Scan the entries below for the string "controller" and copy every line where it turns up.

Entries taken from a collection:
□ □ □ □ □

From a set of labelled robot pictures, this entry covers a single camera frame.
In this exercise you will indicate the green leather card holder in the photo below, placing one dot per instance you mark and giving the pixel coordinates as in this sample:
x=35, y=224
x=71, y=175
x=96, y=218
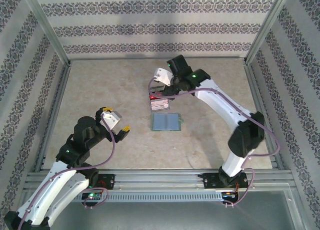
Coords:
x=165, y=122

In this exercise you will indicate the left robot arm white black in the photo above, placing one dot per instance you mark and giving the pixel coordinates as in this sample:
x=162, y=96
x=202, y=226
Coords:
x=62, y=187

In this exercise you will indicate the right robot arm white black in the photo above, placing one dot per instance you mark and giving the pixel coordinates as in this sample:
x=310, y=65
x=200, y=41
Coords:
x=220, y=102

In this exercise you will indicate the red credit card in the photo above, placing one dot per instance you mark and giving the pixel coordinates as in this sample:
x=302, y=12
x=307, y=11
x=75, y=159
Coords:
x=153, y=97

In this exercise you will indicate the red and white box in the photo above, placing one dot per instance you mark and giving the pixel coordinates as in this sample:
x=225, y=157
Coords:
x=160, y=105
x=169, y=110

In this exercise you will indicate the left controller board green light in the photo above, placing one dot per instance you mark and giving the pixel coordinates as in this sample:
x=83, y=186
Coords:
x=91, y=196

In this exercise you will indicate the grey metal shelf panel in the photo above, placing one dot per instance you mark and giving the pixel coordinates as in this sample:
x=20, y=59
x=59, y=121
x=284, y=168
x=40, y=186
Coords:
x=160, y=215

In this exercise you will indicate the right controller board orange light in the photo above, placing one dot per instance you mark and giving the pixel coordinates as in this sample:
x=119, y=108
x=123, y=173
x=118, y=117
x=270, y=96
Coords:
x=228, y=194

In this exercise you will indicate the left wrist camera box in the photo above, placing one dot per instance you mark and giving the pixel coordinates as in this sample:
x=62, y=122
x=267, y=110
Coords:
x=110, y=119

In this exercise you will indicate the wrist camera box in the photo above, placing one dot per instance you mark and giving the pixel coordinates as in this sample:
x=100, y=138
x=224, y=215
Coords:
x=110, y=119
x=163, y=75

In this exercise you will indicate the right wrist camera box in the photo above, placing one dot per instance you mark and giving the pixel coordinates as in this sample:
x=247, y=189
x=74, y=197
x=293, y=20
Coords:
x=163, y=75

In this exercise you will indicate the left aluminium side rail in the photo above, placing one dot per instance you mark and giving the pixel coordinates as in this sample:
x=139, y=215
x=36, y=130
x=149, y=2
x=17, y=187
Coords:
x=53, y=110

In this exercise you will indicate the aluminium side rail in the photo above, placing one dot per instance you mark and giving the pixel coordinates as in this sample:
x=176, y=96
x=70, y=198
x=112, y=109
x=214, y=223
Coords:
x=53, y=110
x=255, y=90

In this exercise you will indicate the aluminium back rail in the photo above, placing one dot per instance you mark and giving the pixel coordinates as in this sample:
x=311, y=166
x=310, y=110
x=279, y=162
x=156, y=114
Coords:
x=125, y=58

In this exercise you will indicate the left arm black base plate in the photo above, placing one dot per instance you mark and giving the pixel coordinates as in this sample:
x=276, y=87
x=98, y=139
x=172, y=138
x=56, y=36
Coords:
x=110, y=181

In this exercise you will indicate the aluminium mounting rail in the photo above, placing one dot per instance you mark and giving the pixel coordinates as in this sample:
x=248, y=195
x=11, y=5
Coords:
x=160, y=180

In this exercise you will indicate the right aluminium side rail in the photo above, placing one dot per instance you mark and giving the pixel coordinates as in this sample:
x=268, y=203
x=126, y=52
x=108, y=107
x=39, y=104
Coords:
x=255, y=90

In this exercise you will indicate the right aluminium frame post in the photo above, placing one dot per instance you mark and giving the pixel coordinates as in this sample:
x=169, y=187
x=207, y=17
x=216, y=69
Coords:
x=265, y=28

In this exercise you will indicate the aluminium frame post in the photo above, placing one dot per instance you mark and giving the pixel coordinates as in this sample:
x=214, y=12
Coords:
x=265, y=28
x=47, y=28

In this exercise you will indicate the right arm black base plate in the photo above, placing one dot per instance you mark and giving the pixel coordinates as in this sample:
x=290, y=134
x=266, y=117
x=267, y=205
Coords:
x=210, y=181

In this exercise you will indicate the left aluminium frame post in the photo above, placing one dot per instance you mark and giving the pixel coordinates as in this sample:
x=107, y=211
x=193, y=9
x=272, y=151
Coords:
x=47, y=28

□ □ □ □ □

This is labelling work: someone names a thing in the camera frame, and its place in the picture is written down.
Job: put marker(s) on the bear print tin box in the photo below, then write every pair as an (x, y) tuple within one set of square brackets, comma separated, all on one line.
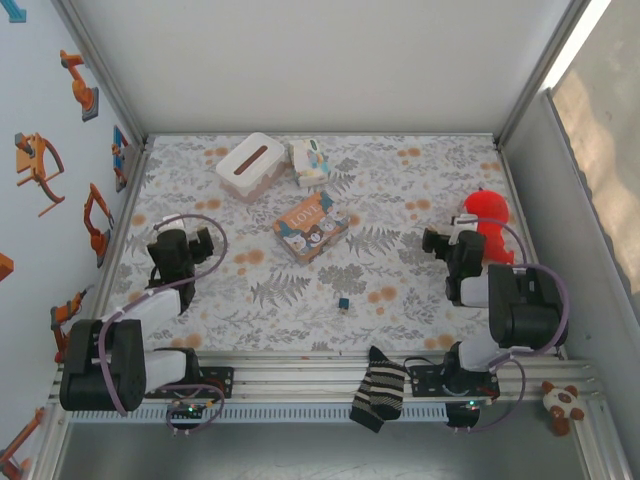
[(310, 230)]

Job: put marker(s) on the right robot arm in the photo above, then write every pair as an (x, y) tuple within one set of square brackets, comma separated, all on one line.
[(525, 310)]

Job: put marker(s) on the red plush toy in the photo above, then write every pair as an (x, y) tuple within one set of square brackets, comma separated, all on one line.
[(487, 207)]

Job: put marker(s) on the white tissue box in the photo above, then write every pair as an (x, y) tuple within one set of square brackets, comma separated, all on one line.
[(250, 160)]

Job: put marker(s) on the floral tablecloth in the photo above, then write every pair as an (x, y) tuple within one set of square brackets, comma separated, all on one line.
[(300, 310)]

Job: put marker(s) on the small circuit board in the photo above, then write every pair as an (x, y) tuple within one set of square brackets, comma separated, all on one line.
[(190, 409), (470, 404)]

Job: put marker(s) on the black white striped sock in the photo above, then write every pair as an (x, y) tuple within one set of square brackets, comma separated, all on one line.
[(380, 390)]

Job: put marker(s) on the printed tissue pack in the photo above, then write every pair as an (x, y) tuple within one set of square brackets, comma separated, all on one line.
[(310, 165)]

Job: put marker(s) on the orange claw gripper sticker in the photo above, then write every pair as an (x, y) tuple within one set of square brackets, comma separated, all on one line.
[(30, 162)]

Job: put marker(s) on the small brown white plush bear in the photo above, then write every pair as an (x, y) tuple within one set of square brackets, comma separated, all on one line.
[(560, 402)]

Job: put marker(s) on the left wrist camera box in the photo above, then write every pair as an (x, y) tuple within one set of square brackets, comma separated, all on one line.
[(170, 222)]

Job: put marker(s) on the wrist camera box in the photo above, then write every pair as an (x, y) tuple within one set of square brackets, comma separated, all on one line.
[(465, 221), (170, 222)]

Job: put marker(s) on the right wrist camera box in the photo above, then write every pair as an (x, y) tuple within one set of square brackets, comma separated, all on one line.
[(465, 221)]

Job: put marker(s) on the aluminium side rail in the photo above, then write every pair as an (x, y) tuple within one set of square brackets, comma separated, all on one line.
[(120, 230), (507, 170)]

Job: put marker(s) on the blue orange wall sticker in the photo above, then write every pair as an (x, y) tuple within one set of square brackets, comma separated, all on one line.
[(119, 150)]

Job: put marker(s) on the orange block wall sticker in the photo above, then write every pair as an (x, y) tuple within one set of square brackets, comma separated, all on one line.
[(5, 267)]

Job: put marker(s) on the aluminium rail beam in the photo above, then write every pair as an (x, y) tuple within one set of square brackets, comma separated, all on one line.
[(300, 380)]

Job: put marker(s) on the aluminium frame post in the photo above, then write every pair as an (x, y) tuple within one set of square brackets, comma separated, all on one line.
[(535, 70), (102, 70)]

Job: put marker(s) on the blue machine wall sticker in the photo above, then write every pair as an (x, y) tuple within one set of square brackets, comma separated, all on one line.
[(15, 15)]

□ □ □ □ □

→ **EXPECTED ANSWER**
In this exercise you will indicate the left controller board green light in the photo above, placing one dot per instance you mark and giving the pixel coordinates as in this sample:
In this exercise you will indicate the right controller board orange light in the photo above, placing one dot per instance you mark and giving the pixel coordinates as in this sample:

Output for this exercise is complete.